Exercise instructions >>
Please repeat the data exactly, leaving nothing out.
*-*-*
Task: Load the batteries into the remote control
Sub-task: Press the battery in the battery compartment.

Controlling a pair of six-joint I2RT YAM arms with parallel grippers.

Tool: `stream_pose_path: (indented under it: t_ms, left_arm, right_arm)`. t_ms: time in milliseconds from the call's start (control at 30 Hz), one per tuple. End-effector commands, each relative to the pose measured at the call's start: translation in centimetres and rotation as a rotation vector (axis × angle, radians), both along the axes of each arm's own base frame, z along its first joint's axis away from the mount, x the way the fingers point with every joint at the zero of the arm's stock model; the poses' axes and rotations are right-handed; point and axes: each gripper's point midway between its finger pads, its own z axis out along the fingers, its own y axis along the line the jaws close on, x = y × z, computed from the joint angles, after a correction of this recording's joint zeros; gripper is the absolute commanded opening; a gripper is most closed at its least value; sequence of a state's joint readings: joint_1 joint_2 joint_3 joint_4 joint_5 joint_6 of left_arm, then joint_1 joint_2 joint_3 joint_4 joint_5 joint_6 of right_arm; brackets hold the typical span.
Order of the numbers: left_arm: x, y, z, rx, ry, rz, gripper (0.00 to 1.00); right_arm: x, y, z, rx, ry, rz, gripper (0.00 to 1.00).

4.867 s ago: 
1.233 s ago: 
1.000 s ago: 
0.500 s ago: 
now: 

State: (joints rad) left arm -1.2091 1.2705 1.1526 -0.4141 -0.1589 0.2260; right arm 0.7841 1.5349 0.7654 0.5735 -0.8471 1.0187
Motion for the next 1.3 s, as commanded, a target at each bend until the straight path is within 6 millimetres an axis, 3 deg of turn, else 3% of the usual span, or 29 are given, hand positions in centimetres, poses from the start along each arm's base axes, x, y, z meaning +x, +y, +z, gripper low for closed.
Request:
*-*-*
Reply >>
Task: Load the batteries into the remote control
Sub-task: Press the battery in the battery compartment.

Controlling a pair of six-joint I2RT YAM arms with parallel grippers.

Tool: `stream_pose_path: (indented under it: t_ms, left_arm, right_arm)`. t_ms: time in milliseconds from the call's start (control at 30 Hz), one per tuple. End-effector commands, each relative to the pose measured at the call's start: translation in centimetres and rotation as a rotation vector (axis × angle, radians), both along the axes of each arm's own base frame, z along its first joint's axis away from the mount, x the way the fingers point with every joint at the zero of the arm's stock model; the poses' axes and rotations are right-handed; point and axes: each gripper's point midway between its finger pads, its own z axis out along the fingers, its own y axis along the line the jaws close on, x = y × z, computed from the joint angles, after a correction of this recording's joint zeros; gripper is the absolute commanded opening; a gripper is most closed at its least value; sequence of a state's joint readings: joint_1 joint_2 joint_3 joint_4 joint_5 joint_6 of left_arm, then joint_1 joint_2 joint_3 joint_4 joint_5 joint_6 of right_arm; brackets hold the typical span.
Order of the numbers: left_arm: x, y, z, rx, ry, rz, gripper (0.00 to 1.00); right_arm: x, y, z, rx, ry, rz, gripper (0.00 to 1.00).

4.867 s ago: 
1.233 s ago: 
1.000 s ago: 
0.500 s ago: 
now: 

State: (joints rad) left arm -1.2091 1.2705 1.1526 -0.4141 -0.1589 0.2260; right arm 0.7841 1.5349 0.7654 0.5735 -0.8471 1.0187
Motion for the next 1.3 s, as commanded, a target at each bend until the straight path is within 6 millimetres an axis, 3 deg of turn, else 3% of the usual span, or 29 are given, hand positions in centimetres, poses from the start along each arm's base axes, x, y, z meaning +x, +y, +z, gripper low for closed.
Request:

No further response is needed.